ひだまり

忘年会

連日、園長の代理で忘年会のはしごをさせられるオレは…

多分……まだ酔っていたのだ。

それしか考えられない。

………………ホンの2週間前に……あのエロオヤジから守ったのに……

まさか自分が同じ事をするとは………。

この日オレは浮かれてた。

今日は仕事納め。

明日からの冬休みを前に、相棒の園バスを洗う。

「「「「せ~んせい!」」」」

近づいて来たのは、オレを上司だと思ってない……あの四人組。

「明日から冬休みだねぇ~」

「唯ちゃん、元気になって良かったね!」

「2週間、丸々会えないね。淋しくない?」

「頑張ったごほうびあげようかぁ~」とニヤニヤしながら話しかける。

「バッ!!……バカか。シィーッ!!」

オレの洗う直ぐ後ろに彼女のクラス『ウサギ組』があるのだ。

ラスト1日は、のんびり掃除をしながら

同じく部屋の掃除をしている彼女を眺めていた。

「あぁ~!唯ちゃんなら大丈夫だよ!
今、ごみ捨てに行ったもん。

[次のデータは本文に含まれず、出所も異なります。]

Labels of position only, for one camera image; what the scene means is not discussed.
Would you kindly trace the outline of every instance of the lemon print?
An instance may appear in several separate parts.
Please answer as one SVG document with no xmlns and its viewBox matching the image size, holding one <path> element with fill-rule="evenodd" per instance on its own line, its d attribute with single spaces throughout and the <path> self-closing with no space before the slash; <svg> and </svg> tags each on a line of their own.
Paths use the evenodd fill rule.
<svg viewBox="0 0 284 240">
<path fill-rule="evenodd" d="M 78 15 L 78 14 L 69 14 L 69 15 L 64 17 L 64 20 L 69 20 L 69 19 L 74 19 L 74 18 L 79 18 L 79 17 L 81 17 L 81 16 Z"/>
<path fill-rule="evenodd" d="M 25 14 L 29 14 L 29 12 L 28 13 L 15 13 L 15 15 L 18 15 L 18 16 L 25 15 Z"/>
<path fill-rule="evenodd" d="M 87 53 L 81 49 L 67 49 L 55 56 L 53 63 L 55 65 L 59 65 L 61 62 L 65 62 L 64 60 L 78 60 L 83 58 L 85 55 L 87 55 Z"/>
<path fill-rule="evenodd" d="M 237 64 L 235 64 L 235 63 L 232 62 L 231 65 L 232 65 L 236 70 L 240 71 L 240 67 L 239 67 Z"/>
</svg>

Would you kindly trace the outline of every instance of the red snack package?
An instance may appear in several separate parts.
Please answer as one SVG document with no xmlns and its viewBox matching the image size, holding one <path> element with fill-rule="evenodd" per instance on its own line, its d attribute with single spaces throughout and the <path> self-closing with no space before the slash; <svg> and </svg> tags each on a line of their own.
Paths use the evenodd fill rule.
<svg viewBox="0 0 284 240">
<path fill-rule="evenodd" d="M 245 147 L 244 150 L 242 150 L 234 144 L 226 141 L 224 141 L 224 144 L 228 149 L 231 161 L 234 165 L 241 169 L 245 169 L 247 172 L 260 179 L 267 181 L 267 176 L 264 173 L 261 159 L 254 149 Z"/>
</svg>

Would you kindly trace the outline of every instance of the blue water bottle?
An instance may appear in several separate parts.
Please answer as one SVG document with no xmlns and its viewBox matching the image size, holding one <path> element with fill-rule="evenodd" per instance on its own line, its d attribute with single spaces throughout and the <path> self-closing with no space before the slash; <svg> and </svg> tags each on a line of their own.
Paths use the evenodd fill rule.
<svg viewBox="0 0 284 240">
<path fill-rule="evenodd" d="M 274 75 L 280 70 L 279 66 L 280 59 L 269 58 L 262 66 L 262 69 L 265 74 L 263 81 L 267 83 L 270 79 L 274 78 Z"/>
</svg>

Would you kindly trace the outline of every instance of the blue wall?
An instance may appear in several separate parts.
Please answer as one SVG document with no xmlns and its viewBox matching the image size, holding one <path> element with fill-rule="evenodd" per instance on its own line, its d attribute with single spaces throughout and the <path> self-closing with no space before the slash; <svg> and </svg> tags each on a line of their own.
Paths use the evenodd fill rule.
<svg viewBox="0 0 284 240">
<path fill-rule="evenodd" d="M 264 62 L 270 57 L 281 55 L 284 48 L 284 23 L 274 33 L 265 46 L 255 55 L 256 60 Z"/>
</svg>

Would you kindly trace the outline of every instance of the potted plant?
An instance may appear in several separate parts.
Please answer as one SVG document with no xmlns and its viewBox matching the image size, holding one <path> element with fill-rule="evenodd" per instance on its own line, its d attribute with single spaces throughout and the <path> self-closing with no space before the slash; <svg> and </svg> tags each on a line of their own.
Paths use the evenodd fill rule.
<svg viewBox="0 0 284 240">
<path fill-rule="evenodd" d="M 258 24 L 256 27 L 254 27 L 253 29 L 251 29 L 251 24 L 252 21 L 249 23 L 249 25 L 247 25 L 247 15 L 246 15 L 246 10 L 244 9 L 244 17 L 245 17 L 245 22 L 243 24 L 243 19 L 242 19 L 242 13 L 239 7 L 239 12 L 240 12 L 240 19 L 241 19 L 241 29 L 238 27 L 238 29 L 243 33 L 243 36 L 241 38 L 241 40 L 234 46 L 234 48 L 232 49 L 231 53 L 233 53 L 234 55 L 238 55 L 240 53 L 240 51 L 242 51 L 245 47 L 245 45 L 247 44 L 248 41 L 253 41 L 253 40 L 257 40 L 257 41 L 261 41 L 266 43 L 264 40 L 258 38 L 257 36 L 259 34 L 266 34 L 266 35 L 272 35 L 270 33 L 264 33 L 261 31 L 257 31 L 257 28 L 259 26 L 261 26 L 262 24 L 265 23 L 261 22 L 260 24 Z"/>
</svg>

」

「それよりごほうび!欲しいでしょう?」

コイツらに関わると…………

でも……

あれこれ考えていたら、唯一しっかり者の彩先生が

「この間のお礼に…忘年会の後…一緒にカラオケはどうかな?と……」

えっ!カラオケ!!

「ねぇ~行こう!」

「ただし、先生の奢りね!」

プライベートの彼女。

う~ん。

悩むオレに

「せっかくのチャンスだよ!
遠くから見守って……この間みたいなことや
変な彼氏を捕まえて、泣くのをみるより……
もう1歩、進んでみれば?」

海晴先生の指摘は……

いつも心にグサッとくる。

別に告白をする訳じゃない。

たかがカラオケにみんなと行くだけだ。

「うん、行く。」と答える前に

「あっ!唯ちゃんが帰ってきた。
後で誘うから、それまでに考えといてね!」と言って帰って行った。